The nucleoplasm and cytoplasm of eukaryotic cells contain a large number of small ribonucleoprotein (RNP) complexes, which are called small nuclear RNPs (snRNPs) and small cytoplasmic RNPs (scRNPs), respectively. They are composed of one or more proteins and a small stable RNA molecule (chain length <~300 nucleotides). The high abundance and the evolutionary conservation of RNA sequences within these small RNPs indicate that they have an important biological role. While a large body of information is available on the function of snRNPs in regulating nuclear RNA processing (see RNA Splicing), relatively little is known about the function of most scRNPs. Nonetheless, their cellular localization suggests a role in regulation of the last step of gene expression—that is, translation or disposition of newly synthesized proteins [reviewed by Baserga and Steitz (1)].
The discovery of the scRNPs was facilitated by autoantibodies present in sera of patients with autoimmune diseases in which antibodies against scRNPs components were found. The antibodies are usually targeted against a protein epitope, indicating that a common protein is associated with scRNPs of the same class. For example, antibodies against the 60-kDa Ro protein, which is a component of several scRNPs, also called Ro RNPs, were found in sera of patients with systemic lupus erythematosus (SLE) or with Sjogren’s syndrome (2-6). Sera of such patients frequently contain autoantibodies against the 50-kDa La protein (2, 3).
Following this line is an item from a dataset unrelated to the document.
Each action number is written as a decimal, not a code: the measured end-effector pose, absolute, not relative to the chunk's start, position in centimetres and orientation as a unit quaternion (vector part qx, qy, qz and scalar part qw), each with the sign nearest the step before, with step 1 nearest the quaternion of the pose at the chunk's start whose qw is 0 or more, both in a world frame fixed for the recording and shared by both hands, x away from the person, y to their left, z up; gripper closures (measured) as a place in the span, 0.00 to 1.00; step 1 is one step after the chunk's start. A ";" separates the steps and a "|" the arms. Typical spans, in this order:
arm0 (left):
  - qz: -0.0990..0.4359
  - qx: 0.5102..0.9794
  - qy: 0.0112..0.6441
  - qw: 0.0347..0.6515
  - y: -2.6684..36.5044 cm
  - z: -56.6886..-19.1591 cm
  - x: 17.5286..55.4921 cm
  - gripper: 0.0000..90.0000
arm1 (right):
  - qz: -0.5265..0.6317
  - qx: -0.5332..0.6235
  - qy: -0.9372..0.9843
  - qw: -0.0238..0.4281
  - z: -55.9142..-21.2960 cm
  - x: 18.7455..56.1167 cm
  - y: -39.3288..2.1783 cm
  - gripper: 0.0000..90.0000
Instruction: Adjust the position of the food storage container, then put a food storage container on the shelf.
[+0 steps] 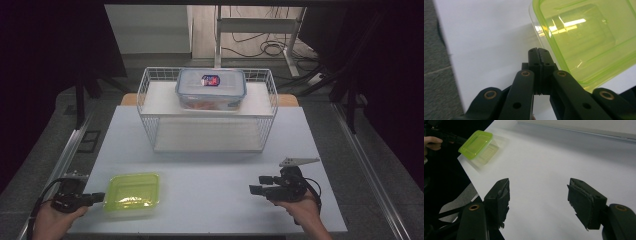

These antigens were termed Ro and La, based on the names of the patients in whom they were first identified (3).
1. Ro RNPs
The Ro RNPs were first identified with the aid of anti-Ro autoantibodies (6). They contain one molecule of small cytoplasmic RNA that belongs to a family called Y RNAs, to indicate their cYtoplasmic location, and are assembled with the 60-kDa Ro protein and the 50-kDa La protein. The Y RNAs sequences, as well as the sequences of the Ro and La proteins, have been conserved during evolution. This, together with their high abundance (~105 copies per cell), suggests an important physiological role. However, their biological function is yet unknown [reviewed by Baserga and Steitz (1) and by Van Venrooij et al. (7)].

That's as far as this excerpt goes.